* [ASSIGNMENT] The required output is the whole listing below, unchanged.

* [INFORMATION SHOWN]
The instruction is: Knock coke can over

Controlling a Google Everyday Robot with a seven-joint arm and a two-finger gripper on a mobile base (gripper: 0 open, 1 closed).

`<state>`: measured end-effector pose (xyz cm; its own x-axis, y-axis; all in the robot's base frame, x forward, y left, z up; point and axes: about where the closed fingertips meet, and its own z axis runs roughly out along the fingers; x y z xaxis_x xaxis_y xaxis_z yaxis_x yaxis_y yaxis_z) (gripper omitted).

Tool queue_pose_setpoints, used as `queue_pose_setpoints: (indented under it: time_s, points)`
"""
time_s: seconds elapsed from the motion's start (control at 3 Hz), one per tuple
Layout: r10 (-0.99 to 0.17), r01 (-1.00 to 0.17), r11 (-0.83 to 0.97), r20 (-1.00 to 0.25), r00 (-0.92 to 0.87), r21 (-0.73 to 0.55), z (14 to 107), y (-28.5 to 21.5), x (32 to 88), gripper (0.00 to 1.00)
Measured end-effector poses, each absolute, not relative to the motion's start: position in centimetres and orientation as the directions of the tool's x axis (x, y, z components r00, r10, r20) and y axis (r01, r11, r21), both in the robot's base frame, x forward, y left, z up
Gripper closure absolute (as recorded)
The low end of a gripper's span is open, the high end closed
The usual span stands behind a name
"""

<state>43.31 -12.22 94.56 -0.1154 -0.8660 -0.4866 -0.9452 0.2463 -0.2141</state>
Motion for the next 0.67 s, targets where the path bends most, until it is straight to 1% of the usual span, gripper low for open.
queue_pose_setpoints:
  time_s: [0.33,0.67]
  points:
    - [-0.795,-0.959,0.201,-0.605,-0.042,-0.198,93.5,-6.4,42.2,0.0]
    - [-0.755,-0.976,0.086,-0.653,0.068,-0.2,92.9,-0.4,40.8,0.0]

* [RESULT BELOW]
The instruction is: Knock coke can over

Controlling a Google Everyday Robot with a seven-joint arm and a two-finger gripper on a mobile base (gripper: 0 open, 1 closed).

`<state>`: measured end-effector pose (xyz cm; its own x-axis, y-axis; all in the robot's base frame, x forward, y left, z up; point and axes: about where the closed fingertips meet, and its own z axis runs roughly out along the fingers; x y z xaxis_x xaxis_y xaxis_z yaxis_x yaxis_y yaxis_z) (gripper omitted).

Tool queue_pose_setpoints, used as `queue_pose_setpoints: (indented under it: time_s, points)`
"""
time_s: seconds elapsed from the motion's start (control at 3 Hz), one per tuple
Layout: r10 (-0.99 to 0.17), r01 (-1.00 to 0.17), r11 (-0.83 to 0.97), r20 (-1.00 to 0.25), r00 (-0.92 to 0.87), r21 (-0.73 to 0.55), z (14 to 107), y (-28.5 to 21.5), x (32 to 88), gripper (0.00 to 1.00)
Measured end-effector poses, each absolute, not relative to the motion's start: position in centimetres and orientation as the directions of the tool's x axis (x, y, z components r00, r10, r20) and y axis (r01, r11, r21), both in the robot's base frame, x forward, y left, z up
Gripper closure absolute (as recorded)
The low end of a gripper's span is open, the high end closed
The usual span stands behind a name
"""

<state>43.31 -12.22 94.56 -0.1154 -0.8660 -0.4866 -0.9452 0.2463 -0.2141</state>
Motion for the next 0.67 s, targets where the path bends most, until it is straight to 1% of the usual span, gripper low for open.
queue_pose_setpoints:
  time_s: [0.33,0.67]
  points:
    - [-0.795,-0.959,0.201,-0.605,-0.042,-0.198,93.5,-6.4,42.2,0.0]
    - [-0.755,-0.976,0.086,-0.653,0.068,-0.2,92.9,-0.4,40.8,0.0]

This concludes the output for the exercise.